100 Days of Data Engineering- Day1

       Embedded devices are a crucial part of the Internet of things and having spent the greater part of the past 4 years building these devices, I have decided to now concentrate more on the cloud side of things with more emphasis on **Data Engineering**. IoT devices generate a lot of data and this data will remain useless if in-depth analysis cannot be performed on it. This is because the main reason for collecting the data initially is to gain insights that will help drive key business and personal decisions. 

Large volumes of data are collected from IoT devices and the first step in data engineering is data ingestion. Therefore, understanding the principles behind building a robust pipeline through which this data will flow is quite important hence my reason for wanting to focus more on data engineering. The knowledge I gain during the course of my learning is also transferable to other domains.

I will be documenting my journey over the next 100 days so as to hold myself accountable and also to provide a reference for others who might want to embark on this same journey.

Day 1: Today, I started out with docker as it is an important tool for every data engineer.
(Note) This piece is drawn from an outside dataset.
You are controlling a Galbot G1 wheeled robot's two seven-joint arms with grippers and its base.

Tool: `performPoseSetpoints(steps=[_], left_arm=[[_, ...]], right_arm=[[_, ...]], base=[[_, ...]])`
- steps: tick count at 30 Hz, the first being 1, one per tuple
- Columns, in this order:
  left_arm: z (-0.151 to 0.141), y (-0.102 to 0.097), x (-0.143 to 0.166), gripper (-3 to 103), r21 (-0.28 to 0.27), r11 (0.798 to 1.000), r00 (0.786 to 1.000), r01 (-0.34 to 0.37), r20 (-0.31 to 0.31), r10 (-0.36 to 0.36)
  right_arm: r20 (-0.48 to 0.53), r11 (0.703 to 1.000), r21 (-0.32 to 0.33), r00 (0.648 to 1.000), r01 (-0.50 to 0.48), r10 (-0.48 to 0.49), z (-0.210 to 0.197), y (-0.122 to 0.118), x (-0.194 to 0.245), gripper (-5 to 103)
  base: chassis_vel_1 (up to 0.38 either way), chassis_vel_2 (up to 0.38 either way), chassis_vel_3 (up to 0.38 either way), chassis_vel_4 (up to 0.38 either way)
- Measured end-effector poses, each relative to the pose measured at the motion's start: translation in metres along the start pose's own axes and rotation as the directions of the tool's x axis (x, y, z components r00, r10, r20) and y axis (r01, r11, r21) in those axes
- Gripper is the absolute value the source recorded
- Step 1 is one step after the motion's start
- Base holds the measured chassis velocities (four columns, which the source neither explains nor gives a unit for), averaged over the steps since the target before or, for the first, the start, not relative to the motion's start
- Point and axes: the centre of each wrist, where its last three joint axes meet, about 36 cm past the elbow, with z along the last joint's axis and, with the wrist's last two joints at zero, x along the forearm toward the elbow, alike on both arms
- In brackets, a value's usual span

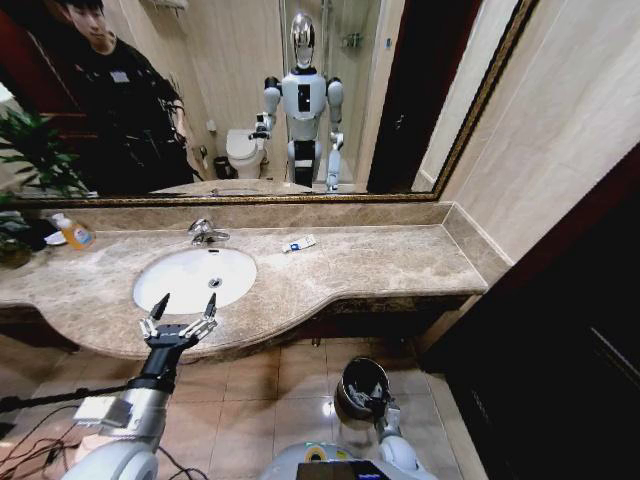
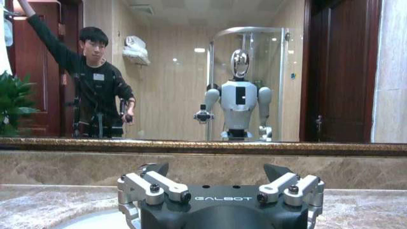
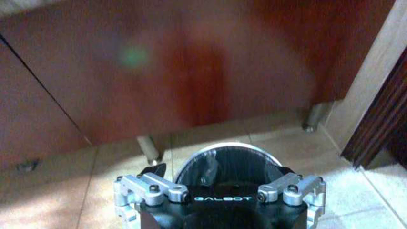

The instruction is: Pick up the trash from the sink and place it in the trash bin.

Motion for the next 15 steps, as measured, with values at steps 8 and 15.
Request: performPoseSetpoints(steps=[8,15], left_arm=[[0.0,0.0,0.0,100,0.0,1.0,1.0,0.0,0.0,0.0],[0.0,0.0,0.0,100,0.0,1.0,1.0,0.0,0.0,0.0]], right_arm=[[0.141,0.999,-0.031,0.989,-0.039,0.043,-0.047,0.019,0.026,100],[0.289,0.994,-0.028,0.951,-0.103,0.107,-0.092,0.027,0.044,100]], base=[[0.0,0.0,0.0,0.0],[0.0,0.0,0.0,0.0]])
Docker helps to isolate applications in such a way that they are easily transferrable across platforms. Once you package an application along with its dependencies and configurations as a docker image and it works successfully on your local machine, then it will work in production or any other machine without hassle. Docker images can be hosted on a public or private repository and pulled whenever a user requires it.

A lot of people use the words images and containers interchangeably but they are two separate things. An image is an actual package containing the application, its dependencies, and necessary configurations which can be easily pushed to a repository and easily movable while a container is a running environment for an image usually with its own file system. Once an image is pulled to for instance a local machine and the application starts running, that creates a container environment.

I also went through basic docker commands used to pull an image, run a container, list all running containers and those not running alongside starting and stopping containers.

The last concept I worked on was that of container and host port. From the knowledge of networking, a computer has various ports that it uses to listen to incoming messages. Once a port is assigned to a particular operation, it can't be assigned to another operation. This is the concept of host port. When it comes to container ports, the same container port can be used to listen for messages to various versions of an application but the host port must be different. If not properly set, an error will be thrown.